Zilla - Zilla

Zilla is the brainchild of four of the most talented musicians on the improvisational scene. On their latest live release, they continue to explore their rhythmic mountain climbing. Instead of slowly building to a peak and then traversing the terrain back down the earth, Zilla hits each ledge as another opportunity to spring forward to another gamble, another opportunity to explore the lanky, dense pulse of their exhilarating compositions.
In short...Zilla is not background music. The tracks were recorded and mixed into a seamless gem from two performances: their 12/30/04 B.B. King's Blues Club show in New York and a homecoming gig in Boulder, Colorado at The Fox Theatre on 1/20/05.

Zilla is Aaron Holstein on bass, guitar and very rare vocals; Steve Vidaic of Citizen Cope on keyboards; Michael Travis, the amazing percussionist from String Cheese Incident on all of the same plus congas, bongos and non-stop inventive beats. Jamie Janover rounds out the quartet on hammered dulcimer, mini-kit, percussion, electric kalimba and...water.

Janover is a revelation on this CD combining Renaissance-era majesty with Tao simplicity and 21st Century dance floor mind-expanding funk - gigantic scenic paintings; stringed-bliss. All of the band members also specialize in a category known as "sounds." To be lazy, one would assume that they're all knob tweakers producing post-Floyd, post-Radiohead Towers of Rocky Mountain Wizardry...but that would be too plain, ordinary. Zilla builds each track from a weird base camp of melancholic reflection which then lotus flowers into extroverted layers of warm brilliance.

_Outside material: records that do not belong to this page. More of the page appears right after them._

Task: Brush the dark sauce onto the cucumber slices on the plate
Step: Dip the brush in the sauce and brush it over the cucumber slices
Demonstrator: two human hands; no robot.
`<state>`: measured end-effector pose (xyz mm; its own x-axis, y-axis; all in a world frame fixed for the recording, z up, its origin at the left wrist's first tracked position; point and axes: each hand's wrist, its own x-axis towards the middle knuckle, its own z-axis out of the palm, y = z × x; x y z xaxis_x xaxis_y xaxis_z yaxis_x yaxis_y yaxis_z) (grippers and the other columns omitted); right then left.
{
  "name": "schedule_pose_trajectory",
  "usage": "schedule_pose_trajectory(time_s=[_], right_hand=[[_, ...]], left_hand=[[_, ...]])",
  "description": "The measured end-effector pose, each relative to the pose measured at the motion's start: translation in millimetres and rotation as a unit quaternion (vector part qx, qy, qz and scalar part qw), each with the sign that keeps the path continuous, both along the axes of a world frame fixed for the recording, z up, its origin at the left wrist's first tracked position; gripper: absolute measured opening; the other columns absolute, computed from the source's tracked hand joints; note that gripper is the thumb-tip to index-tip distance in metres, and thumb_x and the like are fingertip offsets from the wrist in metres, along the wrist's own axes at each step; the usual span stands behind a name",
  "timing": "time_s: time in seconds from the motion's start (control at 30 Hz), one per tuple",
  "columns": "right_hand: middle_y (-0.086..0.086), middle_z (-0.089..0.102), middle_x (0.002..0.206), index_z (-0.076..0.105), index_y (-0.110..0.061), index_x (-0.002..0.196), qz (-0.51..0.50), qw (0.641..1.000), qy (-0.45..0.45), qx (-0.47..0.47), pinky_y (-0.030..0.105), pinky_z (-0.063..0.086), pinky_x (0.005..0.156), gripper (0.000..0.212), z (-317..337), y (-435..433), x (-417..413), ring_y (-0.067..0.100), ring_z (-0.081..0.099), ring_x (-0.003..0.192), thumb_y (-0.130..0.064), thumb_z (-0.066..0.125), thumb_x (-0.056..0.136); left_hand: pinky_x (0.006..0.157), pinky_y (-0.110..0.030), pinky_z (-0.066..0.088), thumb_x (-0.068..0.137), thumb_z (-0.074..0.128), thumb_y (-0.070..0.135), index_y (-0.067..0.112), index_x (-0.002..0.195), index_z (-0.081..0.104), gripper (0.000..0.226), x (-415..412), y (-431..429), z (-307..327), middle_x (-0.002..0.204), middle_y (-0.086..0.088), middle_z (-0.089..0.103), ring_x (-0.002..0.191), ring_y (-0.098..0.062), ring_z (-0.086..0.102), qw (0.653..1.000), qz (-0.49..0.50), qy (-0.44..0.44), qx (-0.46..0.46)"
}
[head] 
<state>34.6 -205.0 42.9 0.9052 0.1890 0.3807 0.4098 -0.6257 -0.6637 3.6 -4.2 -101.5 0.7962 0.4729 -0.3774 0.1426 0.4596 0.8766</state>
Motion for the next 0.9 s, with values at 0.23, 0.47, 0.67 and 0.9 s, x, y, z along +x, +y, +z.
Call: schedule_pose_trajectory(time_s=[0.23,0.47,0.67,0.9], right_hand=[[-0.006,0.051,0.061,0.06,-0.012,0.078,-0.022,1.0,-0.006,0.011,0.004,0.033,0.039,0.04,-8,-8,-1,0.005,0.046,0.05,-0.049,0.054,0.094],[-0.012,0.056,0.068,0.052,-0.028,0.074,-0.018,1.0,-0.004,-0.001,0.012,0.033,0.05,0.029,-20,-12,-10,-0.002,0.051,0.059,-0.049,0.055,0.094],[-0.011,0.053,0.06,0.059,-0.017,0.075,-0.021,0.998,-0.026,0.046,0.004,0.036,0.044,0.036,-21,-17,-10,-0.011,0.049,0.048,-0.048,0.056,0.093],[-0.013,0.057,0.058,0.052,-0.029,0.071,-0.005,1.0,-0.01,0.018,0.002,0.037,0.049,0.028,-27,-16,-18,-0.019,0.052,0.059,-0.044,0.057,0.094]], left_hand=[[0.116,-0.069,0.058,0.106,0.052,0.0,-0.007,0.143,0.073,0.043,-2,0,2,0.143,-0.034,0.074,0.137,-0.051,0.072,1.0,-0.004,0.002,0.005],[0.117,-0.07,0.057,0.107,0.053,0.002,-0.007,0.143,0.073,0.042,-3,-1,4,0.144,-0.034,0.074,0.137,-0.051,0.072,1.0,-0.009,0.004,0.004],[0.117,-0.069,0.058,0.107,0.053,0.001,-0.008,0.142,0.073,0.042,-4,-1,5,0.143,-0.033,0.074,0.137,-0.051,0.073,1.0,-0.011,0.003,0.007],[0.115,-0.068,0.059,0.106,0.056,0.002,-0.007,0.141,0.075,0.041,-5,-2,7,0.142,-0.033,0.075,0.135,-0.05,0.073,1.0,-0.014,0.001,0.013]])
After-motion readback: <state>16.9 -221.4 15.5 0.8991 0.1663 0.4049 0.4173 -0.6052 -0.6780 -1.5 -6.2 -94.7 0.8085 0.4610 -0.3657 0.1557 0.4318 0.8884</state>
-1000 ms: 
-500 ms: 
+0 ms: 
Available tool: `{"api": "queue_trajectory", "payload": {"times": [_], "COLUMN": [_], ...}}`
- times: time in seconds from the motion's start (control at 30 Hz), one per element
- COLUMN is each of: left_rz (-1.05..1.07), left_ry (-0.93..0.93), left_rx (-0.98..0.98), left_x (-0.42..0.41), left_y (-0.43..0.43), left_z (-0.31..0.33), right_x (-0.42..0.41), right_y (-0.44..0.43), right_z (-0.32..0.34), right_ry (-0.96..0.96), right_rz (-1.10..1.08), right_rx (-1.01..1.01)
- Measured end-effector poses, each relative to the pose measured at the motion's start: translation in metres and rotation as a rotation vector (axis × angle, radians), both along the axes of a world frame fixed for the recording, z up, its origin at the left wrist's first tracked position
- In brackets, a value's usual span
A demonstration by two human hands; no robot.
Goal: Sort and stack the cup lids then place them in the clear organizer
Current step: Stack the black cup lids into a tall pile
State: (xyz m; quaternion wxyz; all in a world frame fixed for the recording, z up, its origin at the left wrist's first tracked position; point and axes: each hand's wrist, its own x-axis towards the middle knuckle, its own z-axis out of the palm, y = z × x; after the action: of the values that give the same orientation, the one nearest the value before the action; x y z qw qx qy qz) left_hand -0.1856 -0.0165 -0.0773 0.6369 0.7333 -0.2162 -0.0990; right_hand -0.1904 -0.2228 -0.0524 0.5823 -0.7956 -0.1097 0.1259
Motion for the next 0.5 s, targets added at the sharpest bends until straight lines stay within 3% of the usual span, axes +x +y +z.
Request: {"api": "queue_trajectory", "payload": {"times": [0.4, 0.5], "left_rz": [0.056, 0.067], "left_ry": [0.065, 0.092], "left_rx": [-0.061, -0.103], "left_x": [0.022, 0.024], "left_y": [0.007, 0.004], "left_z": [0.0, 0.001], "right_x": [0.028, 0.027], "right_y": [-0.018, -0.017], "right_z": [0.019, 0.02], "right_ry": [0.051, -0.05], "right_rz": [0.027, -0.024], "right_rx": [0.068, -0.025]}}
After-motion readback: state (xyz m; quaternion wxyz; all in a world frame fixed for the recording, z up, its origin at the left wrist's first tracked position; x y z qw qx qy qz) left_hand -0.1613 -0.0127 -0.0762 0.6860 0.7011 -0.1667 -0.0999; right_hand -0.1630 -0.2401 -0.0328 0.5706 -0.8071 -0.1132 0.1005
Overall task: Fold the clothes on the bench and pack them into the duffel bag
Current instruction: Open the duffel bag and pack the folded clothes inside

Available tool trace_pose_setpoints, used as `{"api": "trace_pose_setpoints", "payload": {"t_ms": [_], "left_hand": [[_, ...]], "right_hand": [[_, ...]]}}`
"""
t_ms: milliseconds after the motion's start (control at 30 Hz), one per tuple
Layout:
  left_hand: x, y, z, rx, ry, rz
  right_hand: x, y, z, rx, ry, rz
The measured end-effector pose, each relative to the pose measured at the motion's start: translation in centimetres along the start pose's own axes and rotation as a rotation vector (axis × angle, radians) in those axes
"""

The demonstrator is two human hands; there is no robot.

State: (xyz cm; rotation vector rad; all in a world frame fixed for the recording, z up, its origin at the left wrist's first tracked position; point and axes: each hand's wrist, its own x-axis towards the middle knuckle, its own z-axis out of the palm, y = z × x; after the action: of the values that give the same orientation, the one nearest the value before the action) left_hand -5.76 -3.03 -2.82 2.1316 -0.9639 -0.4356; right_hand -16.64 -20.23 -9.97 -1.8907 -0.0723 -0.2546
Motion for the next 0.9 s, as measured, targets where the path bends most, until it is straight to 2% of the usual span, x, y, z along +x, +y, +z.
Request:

I used to think that all profound works of art should build slowly, hit a peak and, then, quietly, wisely, return to the dirt from whence IT came. I don't know...maybe art should look like a sombrero galaxy...thin on the ends and round in the middle - think Phish's career, Dylan's Blood on the Tracks, Coltrane's My Favorite Things, Kerouac's On the Road, Coppola's Apocalypse Now!...the way you'll look when you're 90.

Well...talk about simplistic and wrong-headed. Zilla is spread out like that great pulsing heart beat imagery from Pink Floyd's masterpiece The Dark Side of the Moon. Only this time...thirty-odd years later, the scene is external space embedded within a calm interior as opposed to Dark Side's great internal battle between madness and modern woes.

Zilla, the CD, does indeed open slowly and build to an early peak with the great acid trip strut through Disco Biscuit meets George Benson land of "trashing goblins" and "above treeline" - a Middle Earth meal laced with a great scat performance from Holstein. "wig shepherd" and "nimble thimbles" are a beautiful duo but they seem to hint at a move back down the mountain.

Alas...

There's something else going on here. Something even more transcontinental. Not content to be a bitchin' improv band with the 2003 National Champion on hammered dulcimer; the band hits the street for some seriously crispy fun. Throw out the sombrero galaxy analogy. By the time they hit "playa patrol", the lights are off on this little futuristic night and Zilla is casting a spell to last well past the dawn. "patrol" is probably the most groundbreaking nugget of hip dance trance carved out by Zilla on this CD. The moody euphoria includes a very cool volume-twisting sound effect that rockets from the Right headphone to the Left. Meanwhile, Travis is going absolutely ape on his kit. The song's coda is pure African voodoo. "gription" follows and if you thought you were going to sit in that chair to take a breather and a sip off of that Long Island Iced Tea, forget it - Zilla rips the floor in half on this one creating an amazing four-layered beat structure...hmmm...make that five...plus, the cool sound effect seems to be appearing again from "gription"...Travis, again, is tearing up the drums...great Brazilian street music. "d2me far2C" segues out of this tapestry and ends the CD in a cool, little hammered dulcimer waltz back-and-forth through Japanese Electronica by way of India.

Zilla continues to surprise with ultra tight ambience creating a weightless circular effect. A suggestion to the listener: trash the concepts of what is movement, melody, rhythm - what is a live band...hell, trash your idea of the hammered dulcimer. This music is why we climb mountains; not to return, not to bloody well reach the top, but to get to the summit and see if there just might be something beyond that peak.